Like many similar expressions, the words in the phrase do not describe an actual physical action or object. Rather, the expression is used in a symbolic sense, representing an idea or thought. Such literary techniques are known as idioms, and they typically consist of a comparison between the literal expression and the idea or thought presented.
The actual terms in "close but no cigar" likely refer to the American fairgrounds of the mid-20th century. Many booths were set up at these grounds where individuals played a game in order to win a prize. During this era, cigars were a common prize given by fair vendors. If an individual did not beat the game, then the vendor might say "close" or "nice try, but no cigar."
In these cases — just as with the modern expression — the words were meant to indicate an endeavor that was almost completed, but ultimately was not completely successfully. One contemporary example might occur when an individual goes for a job interview. If the applicant makes it to final rounds of interviews, but the position is ultimately given to another applicant, then someone might say that the unsuccessful individual's attempt was "close but no cigar." In this case, the "cigar," or prize, would have been the job. Usually, the negative outcome is compounded by the fact that no reward or compensation is given for the effort.

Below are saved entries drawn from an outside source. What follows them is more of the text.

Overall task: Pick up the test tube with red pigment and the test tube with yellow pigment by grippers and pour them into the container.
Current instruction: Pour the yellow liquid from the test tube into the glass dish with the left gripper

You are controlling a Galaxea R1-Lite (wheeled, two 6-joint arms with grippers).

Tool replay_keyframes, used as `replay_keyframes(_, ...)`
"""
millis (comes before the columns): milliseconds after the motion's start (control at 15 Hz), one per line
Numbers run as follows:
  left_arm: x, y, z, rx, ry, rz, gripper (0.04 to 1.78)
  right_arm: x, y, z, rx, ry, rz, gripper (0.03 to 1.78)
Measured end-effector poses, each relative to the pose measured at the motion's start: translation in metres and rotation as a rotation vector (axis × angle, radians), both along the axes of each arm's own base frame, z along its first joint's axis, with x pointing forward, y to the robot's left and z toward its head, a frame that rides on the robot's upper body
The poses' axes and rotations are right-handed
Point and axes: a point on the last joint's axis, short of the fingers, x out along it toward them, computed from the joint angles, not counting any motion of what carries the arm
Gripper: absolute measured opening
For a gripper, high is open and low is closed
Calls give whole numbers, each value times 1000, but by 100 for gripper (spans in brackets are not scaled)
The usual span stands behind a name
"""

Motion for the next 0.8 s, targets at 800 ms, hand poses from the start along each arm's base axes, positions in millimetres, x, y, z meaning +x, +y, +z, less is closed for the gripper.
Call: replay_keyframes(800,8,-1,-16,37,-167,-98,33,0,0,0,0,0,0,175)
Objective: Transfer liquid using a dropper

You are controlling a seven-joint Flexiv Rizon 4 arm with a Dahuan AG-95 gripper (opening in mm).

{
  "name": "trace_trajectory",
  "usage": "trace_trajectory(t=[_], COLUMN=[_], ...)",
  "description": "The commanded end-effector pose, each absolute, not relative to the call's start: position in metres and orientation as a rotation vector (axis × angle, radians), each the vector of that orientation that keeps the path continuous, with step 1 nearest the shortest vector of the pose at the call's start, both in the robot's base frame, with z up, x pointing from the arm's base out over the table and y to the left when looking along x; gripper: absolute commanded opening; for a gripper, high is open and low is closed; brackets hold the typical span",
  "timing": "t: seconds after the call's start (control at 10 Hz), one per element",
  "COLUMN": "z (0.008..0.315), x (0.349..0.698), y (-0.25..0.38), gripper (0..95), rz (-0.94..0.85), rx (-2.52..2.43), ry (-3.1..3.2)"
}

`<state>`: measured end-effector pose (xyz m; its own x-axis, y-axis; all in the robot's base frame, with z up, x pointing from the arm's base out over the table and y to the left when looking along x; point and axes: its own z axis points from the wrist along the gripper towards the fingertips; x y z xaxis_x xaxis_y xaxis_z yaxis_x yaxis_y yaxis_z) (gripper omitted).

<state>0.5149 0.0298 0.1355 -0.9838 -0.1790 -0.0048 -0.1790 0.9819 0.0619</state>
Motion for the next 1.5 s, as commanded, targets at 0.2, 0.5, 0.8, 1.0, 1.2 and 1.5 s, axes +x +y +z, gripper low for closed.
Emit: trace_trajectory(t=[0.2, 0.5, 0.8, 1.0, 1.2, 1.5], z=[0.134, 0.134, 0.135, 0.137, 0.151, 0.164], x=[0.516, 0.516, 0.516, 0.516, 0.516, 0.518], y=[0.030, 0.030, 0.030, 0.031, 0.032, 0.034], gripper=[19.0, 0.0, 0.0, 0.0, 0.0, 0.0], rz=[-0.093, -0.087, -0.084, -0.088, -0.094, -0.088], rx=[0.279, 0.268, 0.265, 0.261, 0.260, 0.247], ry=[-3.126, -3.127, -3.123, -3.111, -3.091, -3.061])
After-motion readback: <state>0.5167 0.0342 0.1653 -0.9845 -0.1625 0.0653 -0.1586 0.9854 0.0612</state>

A slightly different interpretation of the phrase might happen if one is seeking an answer to some question or problem. In seeking the correct idea, an individual might put forth a proposed answer or solution. If this hypothesis proves almost correct but still not quite right, then it might be said that the proposal was "close but no cigar."
This saying is believed to have originated in the United States because it first appears in American popular culture. A 1930s cinema version of Annie Oakley’s life contains the phrase “Close, Colonel, but no cigar.” American newspaper reporters also frequently used the phrase in following decades.